Canavalia gladiata (C. gladiata) is an important medicinal and edible plant. However, systematic research on the distribution of metabolites in different tissues of C. gladiata and their potential transcriptional regulatory mechanisms remain poorly understood. We performed integrated metabolomic and transcriptomic analyses across five tissues (roots, stems, leaves, seeds, and fruit pericarps) of C. gladiata, combined with antioxidant capacity and bioactive component content assays, to dissect the regulatory networks of flavonoid and terpenoid biosynthesis. Seeds exhibited the highest antioxidant activity and total phenolic content, whereas leaves accumulated the highest levels of total flavonoids and terpenic acids. A total of 4,405 DAMs and 25,597 DEGs were identified, revealing pronounced tissue-specific metabolic and transcriptional divergence. Flavonoid and terpenoid biosynthesis pathways were significantly enriched in comparisons between seeds and other tissues.
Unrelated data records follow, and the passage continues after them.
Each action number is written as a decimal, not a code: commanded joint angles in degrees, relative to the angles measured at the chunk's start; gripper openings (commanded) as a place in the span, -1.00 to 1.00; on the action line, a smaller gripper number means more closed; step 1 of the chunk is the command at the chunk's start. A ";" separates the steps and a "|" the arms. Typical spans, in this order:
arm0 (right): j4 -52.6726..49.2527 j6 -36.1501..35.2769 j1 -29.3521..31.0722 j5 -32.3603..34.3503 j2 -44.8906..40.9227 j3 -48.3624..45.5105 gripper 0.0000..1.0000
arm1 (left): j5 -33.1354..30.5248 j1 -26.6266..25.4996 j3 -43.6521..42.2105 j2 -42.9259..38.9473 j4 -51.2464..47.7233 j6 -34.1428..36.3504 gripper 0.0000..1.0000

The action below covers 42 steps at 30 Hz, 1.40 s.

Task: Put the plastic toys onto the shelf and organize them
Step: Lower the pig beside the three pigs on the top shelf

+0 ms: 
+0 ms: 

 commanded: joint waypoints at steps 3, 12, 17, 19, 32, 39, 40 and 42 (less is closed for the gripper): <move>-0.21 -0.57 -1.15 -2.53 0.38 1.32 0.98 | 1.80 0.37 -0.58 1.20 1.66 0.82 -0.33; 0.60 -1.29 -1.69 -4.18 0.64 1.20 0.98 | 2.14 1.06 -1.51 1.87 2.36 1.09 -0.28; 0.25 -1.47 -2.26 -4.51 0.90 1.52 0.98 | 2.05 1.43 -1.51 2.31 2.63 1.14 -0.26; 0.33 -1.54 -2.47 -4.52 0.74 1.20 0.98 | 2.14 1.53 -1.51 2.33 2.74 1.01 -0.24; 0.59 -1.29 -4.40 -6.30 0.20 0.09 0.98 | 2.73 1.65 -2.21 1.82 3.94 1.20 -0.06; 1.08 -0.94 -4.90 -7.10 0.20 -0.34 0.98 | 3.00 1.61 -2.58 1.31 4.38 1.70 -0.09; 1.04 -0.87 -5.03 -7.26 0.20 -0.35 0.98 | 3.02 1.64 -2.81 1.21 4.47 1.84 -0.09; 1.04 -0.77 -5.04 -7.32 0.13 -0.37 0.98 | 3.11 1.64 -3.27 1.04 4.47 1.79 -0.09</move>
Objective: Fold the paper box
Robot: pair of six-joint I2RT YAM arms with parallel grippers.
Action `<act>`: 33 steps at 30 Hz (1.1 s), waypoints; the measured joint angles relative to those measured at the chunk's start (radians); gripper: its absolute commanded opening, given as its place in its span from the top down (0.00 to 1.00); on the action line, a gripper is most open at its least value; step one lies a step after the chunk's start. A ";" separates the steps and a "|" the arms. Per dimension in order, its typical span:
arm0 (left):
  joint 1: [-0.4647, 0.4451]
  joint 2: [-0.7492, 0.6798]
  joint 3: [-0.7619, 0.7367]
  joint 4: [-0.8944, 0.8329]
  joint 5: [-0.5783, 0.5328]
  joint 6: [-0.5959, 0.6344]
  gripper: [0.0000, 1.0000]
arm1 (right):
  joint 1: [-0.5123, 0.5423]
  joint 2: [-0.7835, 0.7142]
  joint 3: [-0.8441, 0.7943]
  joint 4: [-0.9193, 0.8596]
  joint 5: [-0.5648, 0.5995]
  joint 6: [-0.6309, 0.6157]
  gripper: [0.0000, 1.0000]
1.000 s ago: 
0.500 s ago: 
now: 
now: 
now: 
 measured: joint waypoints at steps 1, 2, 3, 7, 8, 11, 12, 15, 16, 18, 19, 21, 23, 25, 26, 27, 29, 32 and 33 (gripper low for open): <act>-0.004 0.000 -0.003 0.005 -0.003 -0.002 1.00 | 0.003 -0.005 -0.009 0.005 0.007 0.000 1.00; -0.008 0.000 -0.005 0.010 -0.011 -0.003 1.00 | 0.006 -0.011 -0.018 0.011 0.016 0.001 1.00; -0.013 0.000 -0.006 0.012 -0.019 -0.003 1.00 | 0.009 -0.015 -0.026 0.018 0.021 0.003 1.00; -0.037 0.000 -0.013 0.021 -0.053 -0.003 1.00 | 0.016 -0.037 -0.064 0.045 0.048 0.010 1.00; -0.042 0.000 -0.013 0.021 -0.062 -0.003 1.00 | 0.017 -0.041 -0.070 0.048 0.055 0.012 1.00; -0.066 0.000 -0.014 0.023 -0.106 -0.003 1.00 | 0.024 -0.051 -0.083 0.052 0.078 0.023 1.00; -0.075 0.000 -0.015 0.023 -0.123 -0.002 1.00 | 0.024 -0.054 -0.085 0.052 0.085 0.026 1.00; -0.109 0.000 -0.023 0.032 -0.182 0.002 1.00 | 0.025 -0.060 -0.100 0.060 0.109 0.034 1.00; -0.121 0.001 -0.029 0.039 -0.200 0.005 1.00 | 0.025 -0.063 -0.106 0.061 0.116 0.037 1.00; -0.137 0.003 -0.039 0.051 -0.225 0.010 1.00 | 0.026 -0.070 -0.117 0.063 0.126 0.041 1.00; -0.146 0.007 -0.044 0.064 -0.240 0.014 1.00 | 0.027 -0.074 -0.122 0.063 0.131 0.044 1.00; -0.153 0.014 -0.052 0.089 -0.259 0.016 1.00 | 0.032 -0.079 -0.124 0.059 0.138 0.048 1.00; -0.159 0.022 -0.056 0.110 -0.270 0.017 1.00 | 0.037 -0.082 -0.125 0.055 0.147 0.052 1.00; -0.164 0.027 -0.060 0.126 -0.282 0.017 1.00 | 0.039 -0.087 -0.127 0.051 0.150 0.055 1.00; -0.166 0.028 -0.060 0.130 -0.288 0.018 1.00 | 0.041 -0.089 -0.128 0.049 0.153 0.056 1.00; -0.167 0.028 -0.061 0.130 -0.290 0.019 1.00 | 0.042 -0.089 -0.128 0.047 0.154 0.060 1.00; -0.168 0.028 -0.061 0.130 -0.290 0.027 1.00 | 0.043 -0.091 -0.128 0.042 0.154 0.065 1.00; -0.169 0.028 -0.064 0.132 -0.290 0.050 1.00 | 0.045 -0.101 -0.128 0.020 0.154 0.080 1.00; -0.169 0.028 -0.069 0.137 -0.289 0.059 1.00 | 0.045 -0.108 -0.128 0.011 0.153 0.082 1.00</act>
Key structural genes, including 4CL, CHS, FLS, HMGR, and DXS, displayed strong tissue-specific expression patterns. Co-expression network analysis identified candidate regulatory modules, highlighting MYB, bHLH, and MYC2 transcription factors as central regulators of flavonoid and terpenoid metabolism in seeds and fruit pericarps. This study provides the first comprehensive landscape of tissue-specific flavonoid and terpenoid metabolism in C. gladiata, offering a theoretical foundation and valuable genetic resources for the targeted exploitation of its bioactive components and molecular breeding.